What doesn’t kill you may make you live longer: research finds link between cell suicide and longevity
23 May 2014
What is the secret to aging more slowly and living longer? Not antioxidants, apparently.
Many people believe that free radicals, the sometimes-toxic molecules produced by our bodies as we process oxygen, are the culprit behind aging. Yet a number of studies in recent years have produced evidence that the opposite may be true.
Now, researchers at McGill University have taken this finding a step further by showing how free radicals promote longevity in an experimental model organism, the roundworm C. elegans. Surprisingly, the team discovered that free radicals – also known as oxidants – act on a molecular mechanism that, in other circumstances, tells a cell to kill itself.
Programmed cell death, or apoptosis, is a process by which damaged cells commit suicide in a variety of situations: to avoid becoming cancerous, to avoid inducing auto-immune disease, or to kill off viruses that have invaded the cell. The main molecular mechanism by which this happens is well conserved in all animals, but was first discovered in C. elegans – a discovery that resulted in a Nobel Prize.
The McGill researchers found that this same mechanism, when stimulated in the right way by free radicals, actually reinforces the cell's defenses and increases its lifespan. Their findings are reported in a study published online May 8 in the journal Cell.

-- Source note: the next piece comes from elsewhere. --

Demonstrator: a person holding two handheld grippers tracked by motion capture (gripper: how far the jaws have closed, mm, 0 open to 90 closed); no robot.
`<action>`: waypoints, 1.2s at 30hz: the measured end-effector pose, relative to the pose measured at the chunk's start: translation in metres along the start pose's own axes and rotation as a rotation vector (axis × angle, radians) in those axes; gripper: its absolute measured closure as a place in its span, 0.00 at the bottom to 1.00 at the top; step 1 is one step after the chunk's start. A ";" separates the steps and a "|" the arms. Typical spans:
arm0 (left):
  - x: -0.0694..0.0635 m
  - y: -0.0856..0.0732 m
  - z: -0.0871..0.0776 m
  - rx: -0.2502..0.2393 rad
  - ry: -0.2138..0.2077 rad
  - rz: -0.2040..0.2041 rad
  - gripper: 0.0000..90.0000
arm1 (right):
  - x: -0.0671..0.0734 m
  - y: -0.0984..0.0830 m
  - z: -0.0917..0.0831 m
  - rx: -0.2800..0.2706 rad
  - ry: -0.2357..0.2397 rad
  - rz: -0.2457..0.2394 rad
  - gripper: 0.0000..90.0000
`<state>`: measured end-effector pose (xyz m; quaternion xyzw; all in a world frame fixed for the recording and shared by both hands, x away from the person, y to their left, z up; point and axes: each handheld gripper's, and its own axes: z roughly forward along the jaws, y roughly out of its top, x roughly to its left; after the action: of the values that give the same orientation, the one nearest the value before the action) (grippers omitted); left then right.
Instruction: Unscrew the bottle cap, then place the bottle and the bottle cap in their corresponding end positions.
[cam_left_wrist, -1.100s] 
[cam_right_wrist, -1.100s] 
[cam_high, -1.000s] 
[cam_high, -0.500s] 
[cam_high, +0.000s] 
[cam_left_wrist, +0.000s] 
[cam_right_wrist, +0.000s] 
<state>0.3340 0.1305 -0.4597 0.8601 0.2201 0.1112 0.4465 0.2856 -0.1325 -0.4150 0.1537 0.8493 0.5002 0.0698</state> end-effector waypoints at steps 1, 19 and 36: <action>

''People believe that free radicals are damaging and cause aging, but the so-called 'free radical theory of aging' is incorrect,'' says Siegfried Hekimi, a professor in McGill's Department of Biology and senior author of the study. ''We have turned this theory on its head by proving that free radical production increases during aging because free radicals actually combat – not cause – aging. In fact, in our model organism we can elevate free radical generation and thus induce a substantially longer life.''
The findings have important implications. ''Showing the actual molecular mechanisms by which free radicals can have a pro-longevity effect provides strong new evidence of their beneficial effects as signaling molecules'', Hekimi says. ''It also means that apoptosis signaling can be used to stimulate mechanisms that slow down aging''.
''Since the mechanism of apoptosis has been extensively studied in people, because of its medical importance in immunity and in cancer, a lot of pharmacological tools already exist to manipulate apoptotic signaling. But that doesn't mean it will be easy.''
Stimulating pro-longevity apoptotic signaling could be particularly important in neurodegenerative diseases, says Hekimi. In the brain the apoptotic signalling might be particularly tilted toward increasing the stress resistance of damaged cells rather than killing them, explains Hekimi. That's because it is harder to replace dead neurons than other kinds of cells, partly because of the complexity of the connections between neurons.